Data's Jokes
Marriage Vows To Marriage Woes
Marriage Vows To Marriage Woes
First guy (proudly): "My wife's an angel!"
Second guy: "You're lucky, mine's still alive."
How do most men define marriage?
A very expensive way to get your laundry done free.
According to the latest surveys, when making love, most married men fantasize that their wives aren't fantasizing.
During a heated spat over finances the husband said, "Well, if you'd learn to cook and were willing to clean this place, we could fire the maid." The wife fuming, shot back, "Oh yeah??? Well, if you'd learn how to make love, we could fire the chauffeur and the gardener."
You know the honeymoon is pretty much over when you start to go out with the boys on Wednesday nights... and so does she.
Just think, if it weren't for marriage, men would go through life thinking they had no faults at all.
If you want your spouse to listen and pay strict attention to every word you say, talk in your sleep.

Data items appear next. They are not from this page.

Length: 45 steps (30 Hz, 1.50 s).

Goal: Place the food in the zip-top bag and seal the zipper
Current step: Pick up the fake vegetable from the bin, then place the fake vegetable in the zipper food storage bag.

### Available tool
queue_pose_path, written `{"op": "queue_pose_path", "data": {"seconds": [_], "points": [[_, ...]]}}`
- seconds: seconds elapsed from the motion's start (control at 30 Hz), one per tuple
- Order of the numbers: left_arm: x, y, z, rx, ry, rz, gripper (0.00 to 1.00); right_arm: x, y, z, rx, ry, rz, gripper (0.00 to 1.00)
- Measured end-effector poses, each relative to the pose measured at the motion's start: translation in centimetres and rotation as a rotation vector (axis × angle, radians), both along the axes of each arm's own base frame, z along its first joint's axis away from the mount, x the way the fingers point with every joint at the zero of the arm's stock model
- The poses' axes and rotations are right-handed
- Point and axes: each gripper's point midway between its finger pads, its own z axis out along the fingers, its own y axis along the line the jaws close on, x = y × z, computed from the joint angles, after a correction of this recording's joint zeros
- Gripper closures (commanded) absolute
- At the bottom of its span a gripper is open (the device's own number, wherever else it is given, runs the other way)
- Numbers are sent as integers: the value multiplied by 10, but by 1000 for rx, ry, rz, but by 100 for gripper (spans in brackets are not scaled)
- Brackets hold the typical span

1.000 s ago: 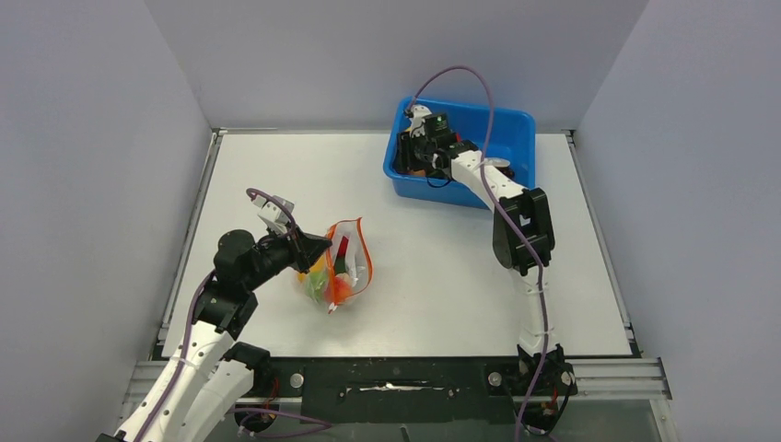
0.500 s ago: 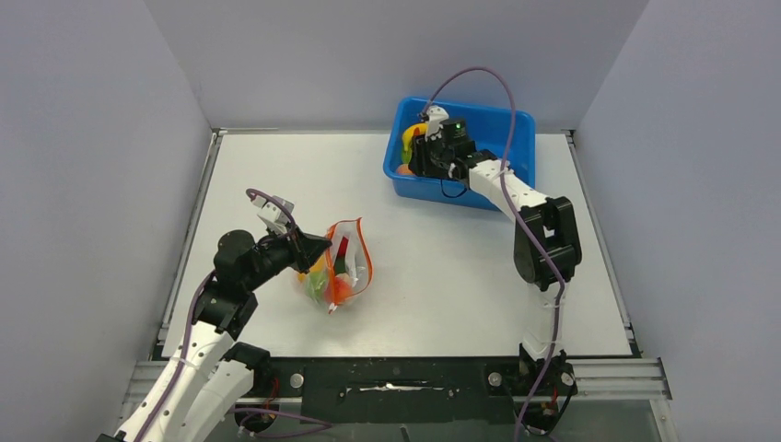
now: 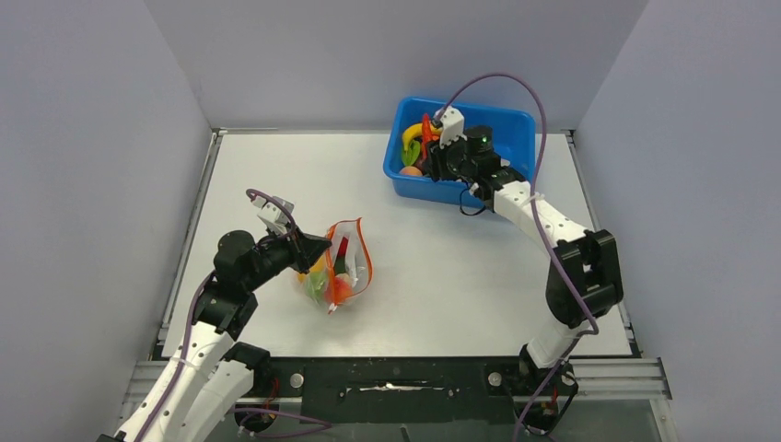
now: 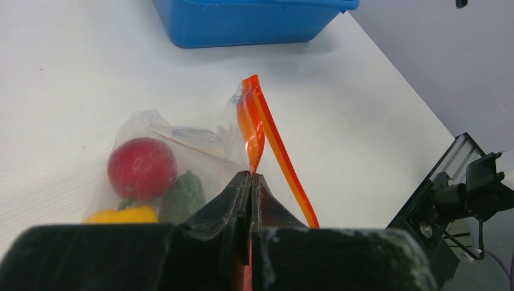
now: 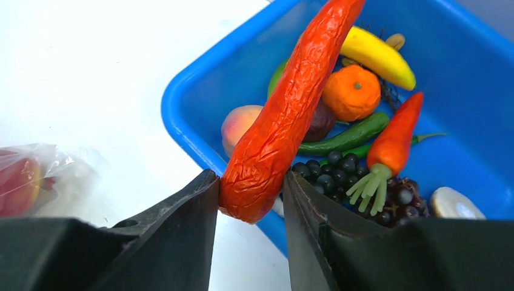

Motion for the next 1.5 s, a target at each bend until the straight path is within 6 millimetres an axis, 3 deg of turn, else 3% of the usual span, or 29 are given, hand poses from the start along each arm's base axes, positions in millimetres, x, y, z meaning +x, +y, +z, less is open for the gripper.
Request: {"op": "queue_pose_path", "data": {"seconds": [0.33,0.5,0.67,0.8,1.03,1.2,1.33,1.5], "points": [[0,0,0,-1,-1,0,100,-55,2,51,79,-110,111,84],[0,0,-2,-2,-2,-1,100,-103,22,69,192,-74,194,84],[2,-2,-2,-8,-15,-6,100,-152,55,81,276,8,296,84],[2,-2,-3,-8,-20,-7,100,-190,76,73,318,150,361,84],[4,-2,0,8,-57,-15,100,-241,79,38,332,483,360,82],[5,-4,0,7,-70,-29,100,-282,92,33,350,648,434,81],[2,-7,-3,8,-71,-53,100,-302,100,29,358,753,481,80],[-1,-8,-5,12,-74,-71,100,-313,109,17,350,854,495,79]]}}
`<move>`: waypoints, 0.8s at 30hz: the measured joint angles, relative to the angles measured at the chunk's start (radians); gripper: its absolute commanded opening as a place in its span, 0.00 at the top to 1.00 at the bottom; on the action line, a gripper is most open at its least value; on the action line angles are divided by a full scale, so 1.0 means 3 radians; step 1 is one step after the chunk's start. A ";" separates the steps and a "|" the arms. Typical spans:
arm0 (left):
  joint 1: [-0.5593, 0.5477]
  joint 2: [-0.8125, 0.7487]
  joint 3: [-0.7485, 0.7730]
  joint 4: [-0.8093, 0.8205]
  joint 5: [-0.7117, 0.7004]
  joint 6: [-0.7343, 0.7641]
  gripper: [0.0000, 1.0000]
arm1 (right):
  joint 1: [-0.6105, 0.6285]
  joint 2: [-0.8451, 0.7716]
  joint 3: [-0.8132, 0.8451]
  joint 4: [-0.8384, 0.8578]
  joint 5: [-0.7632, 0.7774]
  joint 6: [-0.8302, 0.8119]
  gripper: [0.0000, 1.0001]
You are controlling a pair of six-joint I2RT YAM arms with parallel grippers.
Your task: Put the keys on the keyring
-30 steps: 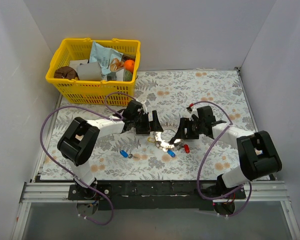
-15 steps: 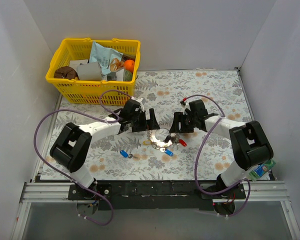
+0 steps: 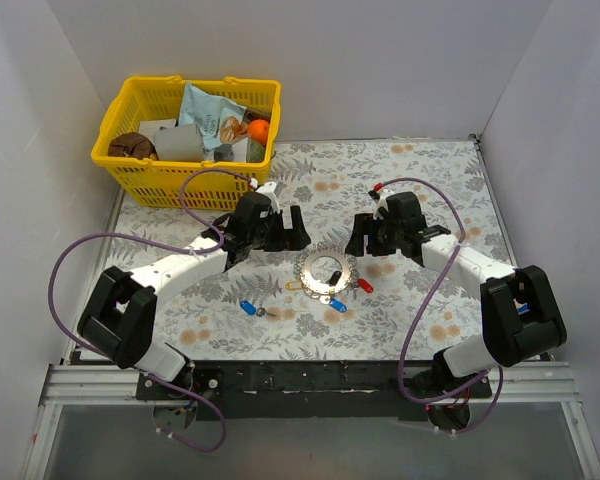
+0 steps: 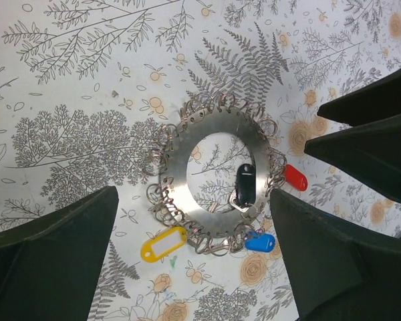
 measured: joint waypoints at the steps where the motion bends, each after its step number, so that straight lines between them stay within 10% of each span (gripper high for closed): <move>1: 0.0000 0.0003 0.0000 -0.0005 -0.0009 0.0010 0.02 | 0.0001 0.0000 0.0004 -0.0006 -0.0001 -0.0010 0.27; 24: 0.0000 0.0057 -0.0043 0.0034 0.0170 0.0134 0.02 | 0.1030 0.0065 0.0045 -0.0008 0.0066 -0.0320 0.30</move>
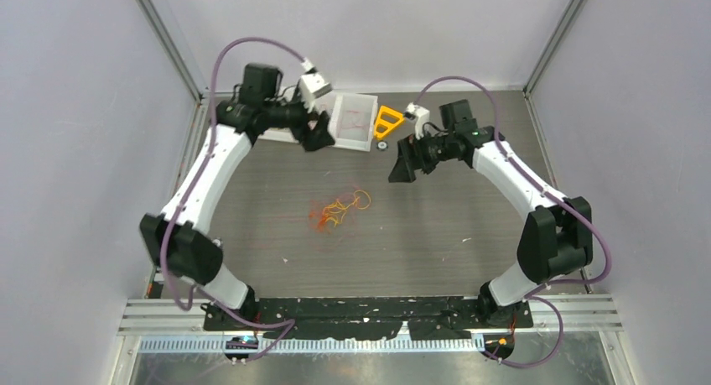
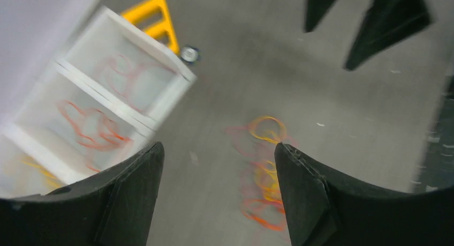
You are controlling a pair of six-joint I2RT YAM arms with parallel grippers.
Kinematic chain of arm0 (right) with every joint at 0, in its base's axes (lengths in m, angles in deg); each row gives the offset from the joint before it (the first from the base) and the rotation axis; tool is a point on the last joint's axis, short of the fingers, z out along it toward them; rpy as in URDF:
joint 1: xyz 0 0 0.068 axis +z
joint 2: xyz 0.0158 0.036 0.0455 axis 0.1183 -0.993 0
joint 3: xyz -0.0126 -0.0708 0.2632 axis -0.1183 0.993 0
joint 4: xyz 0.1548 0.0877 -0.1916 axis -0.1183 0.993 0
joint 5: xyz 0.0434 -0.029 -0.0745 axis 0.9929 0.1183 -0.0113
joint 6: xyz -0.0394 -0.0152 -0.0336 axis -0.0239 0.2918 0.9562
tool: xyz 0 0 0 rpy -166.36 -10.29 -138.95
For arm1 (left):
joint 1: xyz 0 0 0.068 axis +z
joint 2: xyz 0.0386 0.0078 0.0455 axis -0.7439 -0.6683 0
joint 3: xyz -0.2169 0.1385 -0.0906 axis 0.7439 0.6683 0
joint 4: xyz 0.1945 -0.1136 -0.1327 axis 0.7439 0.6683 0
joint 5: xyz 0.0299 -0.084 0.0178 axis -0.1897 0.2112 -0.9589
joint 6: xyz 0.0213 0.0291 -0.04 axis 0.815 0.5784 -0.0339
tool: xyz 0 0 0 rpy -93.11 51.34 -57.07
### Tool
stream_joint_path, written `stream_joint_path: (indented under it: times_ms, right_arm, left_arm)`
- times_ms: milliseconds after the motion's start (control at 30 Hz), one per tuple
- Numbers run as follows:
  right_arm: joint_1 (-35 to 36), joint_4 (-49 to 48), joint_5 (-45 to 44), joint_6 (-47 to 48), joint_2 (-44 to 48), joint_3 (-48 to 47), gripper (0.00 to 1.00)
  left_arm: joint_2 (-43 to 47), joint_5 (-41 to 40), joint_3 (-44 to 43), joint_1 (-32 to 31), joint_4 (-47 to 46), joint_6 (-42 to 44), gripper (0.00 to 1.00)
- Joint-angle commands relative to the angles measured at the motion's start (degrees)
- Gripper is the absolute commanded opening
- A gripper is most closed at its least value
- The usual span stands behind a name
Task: Untangle the cables
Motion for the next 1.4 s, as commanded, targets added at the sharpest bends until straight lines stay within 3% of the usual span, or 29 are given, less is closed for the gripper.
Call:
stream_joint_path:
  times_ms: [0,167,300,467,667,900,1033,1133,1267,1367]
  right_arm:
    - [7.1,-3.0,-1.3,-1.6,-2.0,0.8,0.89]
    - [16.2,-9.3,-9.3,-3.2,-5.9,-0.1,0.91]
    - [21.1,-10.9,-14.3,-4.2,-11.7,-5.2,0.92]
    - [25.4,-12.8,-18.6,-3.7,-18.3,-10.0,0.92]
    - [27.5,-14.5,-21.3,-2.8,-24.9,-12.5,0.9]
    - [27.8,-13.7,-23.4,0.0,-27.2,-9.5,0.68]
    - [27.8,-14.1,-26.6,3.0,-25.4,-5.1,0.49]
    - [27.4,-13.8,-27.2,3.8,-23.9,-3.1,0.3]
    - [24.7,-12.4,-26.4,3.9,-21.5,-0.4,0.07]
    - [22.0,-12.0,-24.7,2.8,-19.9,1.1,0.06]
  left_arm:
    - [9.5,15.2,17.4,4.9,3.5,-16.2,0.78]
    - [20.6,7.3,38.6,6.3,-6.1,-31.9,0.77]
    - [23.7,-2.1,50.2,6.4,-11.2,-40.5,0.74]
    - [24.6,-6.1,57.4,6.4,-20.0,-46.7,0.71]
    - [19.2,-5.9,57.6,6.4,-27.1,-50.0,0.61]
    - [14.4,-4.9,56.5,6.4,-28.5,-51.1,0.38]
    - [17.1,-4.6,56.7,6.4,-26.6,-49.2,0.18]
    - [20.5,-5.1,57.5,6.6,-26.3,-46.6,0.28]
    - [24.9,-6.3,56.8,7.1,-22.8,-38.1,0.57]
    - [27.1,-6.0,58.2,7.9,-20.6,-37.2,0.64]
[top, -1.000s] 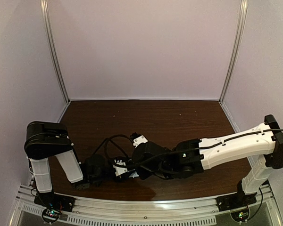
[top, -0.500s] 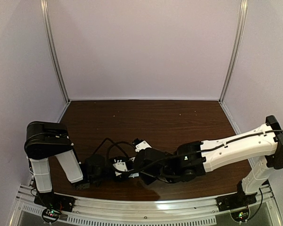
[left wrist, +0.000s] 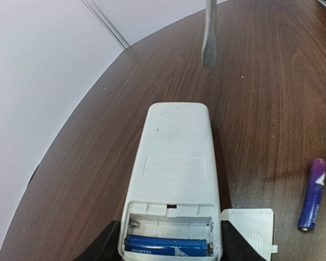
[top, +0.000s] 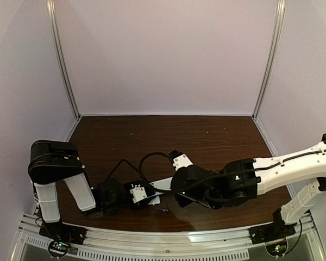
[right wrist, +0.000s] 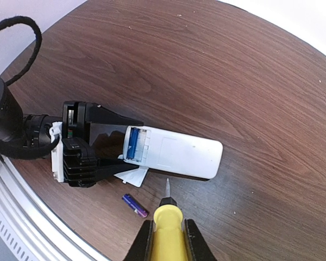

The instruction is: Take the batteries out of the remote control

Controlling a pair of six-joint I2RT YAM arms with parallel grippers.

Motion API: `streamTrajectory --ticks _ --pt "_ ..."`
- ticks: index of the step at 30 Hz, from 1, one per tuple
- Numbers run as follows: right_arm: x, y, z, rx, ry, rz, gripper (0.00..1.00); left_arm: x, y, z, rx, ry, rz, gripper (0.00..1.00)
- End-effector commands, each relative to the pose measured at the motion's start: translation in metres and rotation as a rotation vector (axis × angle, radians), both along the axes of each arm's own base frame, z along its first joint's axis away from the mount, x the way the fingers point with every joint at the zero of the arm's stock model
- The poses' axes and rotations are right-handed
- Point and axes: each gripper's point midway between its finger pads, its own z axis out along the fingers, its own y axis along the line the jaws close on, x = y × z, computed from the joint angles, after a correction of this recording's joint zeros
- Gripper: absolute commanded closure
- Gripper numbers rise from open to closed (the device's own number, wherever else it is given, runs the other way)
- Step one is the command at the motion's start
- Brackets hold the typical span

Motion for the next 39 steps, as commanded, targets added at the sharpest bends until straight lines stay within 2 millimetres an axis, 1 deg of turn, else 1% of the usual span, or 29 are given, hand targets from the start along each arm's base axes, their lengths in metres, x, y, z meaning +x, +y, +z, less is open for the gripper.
streamTrajectory --ticks 1,5,9,13,16,21,24,28,32,34,36,39 --pt "0.005 -0.012 0.005 0.006 -0.043 -0.046 1.0 0.009 -0.004 0.059 -0.211 -0.133 0.023 0.92" --pt "0.009 -0.02 0.009 0.03 -0.069 -0.073 1.0 0.008 -0.004 0.06 -0.218 -0.127 0.019 0.92" --pt "0.012 -0.03 0.016 0.099 -0.1 -0.085 1.0 0.005 -0.006 0.061 -0.222 -0.118 0.004 0.91" --pt "0.014 -0.039 0.013 0.169 -0.122 -0.096 1.0 0.003 -0.007 0.059 -0.225 -0.101 -0.006 0.91" --pt "0.015 -0.045 0.014 0.221 -0.123 -0.1 1.0 0.002 -0.01 0.057 -0.223 -0.081 -0.017 0.91" --pt "0.018 -0.049 0.017 0.307 -0.081 -0.073 1.0 0.002 -0.01 0.056 -0.23 -0.054 -0.012 0.92" --pt "0.019 -0.045 0.021 0.348 -0.055 -0.033 1.0 0.001 -0.012 0.055 -0.233 -0.035 -0.02 0.92" --pt "0.015 -0.027 0.027 0.411 0.005 0.067 1.0 -0.003 -0.013 0.054 -0.225 -0.023 -0.041 0.97" --pt "0.014 -0.011 0.029 0.436 0.034 0.129 1.0 -0.007 -0.016 0.05 -0.207 -0.008 -0.071 0.99" --pt "0.014 -0.004 0.027 0.429 0.042 0.144 1.0 -0.014 -0.019 0.048 -0.202 0.001 -0.111 0.99" --pt "0.015 0.002 0.023 0.418 0.047 0.145 1.0 -0.015 -0.02 0.047 -0.197 0.002 -0.12 0.99" --pt "0.02 0.003 0.015 0.407 0.06 0.124 1.0 -0.014 -0.02 0.045 -0.184 -0.003 -0.118 1.0"
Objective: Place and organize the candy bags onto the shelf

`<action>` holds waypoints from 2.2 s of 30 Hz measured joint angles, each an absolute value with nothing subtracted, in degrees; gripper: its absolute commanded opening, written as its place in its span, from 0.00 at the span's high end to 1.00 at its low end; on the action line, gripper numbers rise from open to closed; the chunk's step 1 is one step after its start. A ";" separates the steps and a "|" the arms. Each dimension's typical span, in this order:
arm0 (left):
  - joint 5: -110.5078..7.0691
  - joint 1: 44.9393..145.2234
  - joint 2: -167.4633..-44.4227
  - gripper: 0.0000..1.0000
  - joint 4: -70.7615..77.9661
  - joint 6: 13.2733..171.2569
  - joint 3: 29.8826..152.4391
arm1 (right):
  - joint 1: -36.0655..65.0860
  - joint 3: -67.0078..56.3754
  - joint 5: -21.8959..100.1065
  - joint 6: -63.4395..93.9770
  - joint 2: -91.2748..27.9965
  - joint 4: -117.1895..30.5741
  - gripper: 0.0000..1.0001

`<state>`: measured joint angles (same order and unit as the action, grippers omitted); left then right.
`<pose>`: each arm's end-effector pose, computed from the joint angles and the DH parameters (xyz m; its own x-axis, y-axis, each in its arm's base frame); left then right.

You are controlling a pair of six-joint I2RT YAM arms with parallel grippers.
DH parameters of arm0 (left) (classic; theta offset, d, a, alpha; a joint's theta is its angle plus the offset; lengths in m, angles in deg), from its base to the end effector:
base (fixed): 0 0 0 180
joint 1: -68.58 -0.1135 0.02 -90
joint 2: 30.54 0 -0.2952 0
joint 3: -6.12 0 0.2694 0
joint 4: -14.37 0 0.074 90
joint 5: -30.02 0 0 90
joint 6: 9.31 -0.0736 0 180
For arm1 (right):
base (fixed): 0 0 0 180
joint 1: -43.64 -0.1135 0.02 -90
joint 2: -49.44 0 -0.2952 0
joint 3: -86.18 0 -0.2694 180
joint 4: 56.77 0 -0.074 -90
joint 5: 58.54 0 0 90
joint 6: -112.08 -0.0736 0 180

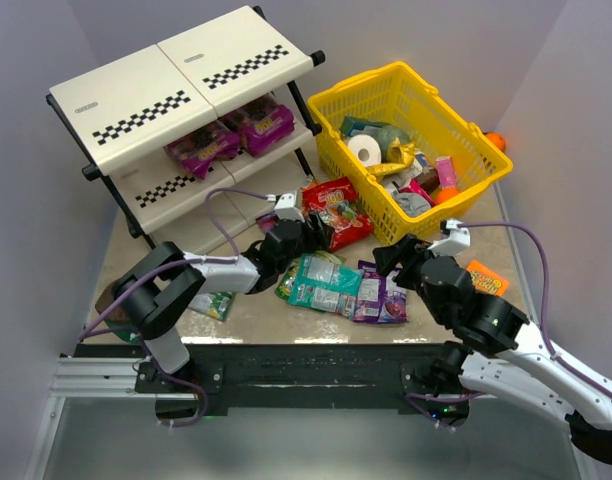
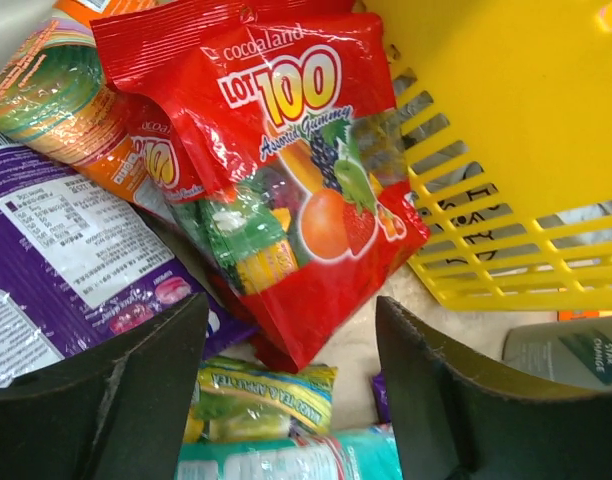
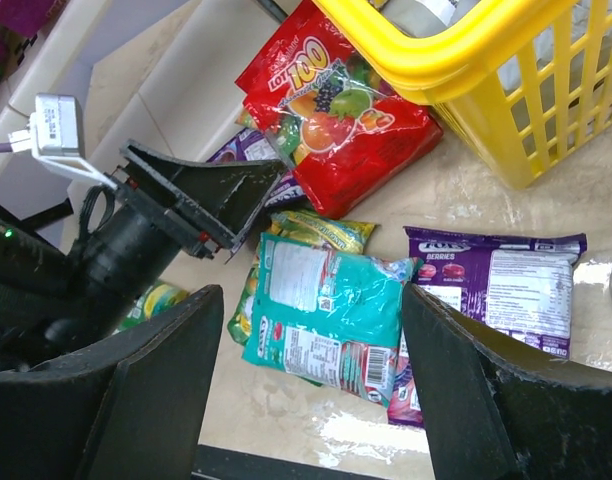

Marriage is the triumph of imagination over intelligence.
Second marriage is the triumph of hope over experience.
The trouble with being the best man at a wedding is that you never get to prove it.
A woman was telling her friend, "It is I who made my husband a millionaire." "And what was he before you married him?" asked the friend. The woman replied, "A billionaire."
A little boy asked his father, "Daddy, how much does it cost to get married?" And the father replied, "I don't know, I'm still paying."
When a woman steals your husband, there is no better revenge than to let her keep him.
The bride, upon her engagement, went to her mother and said, "I've found a man just like father!" Her mother replied, "So what do you want from me, sympathy?"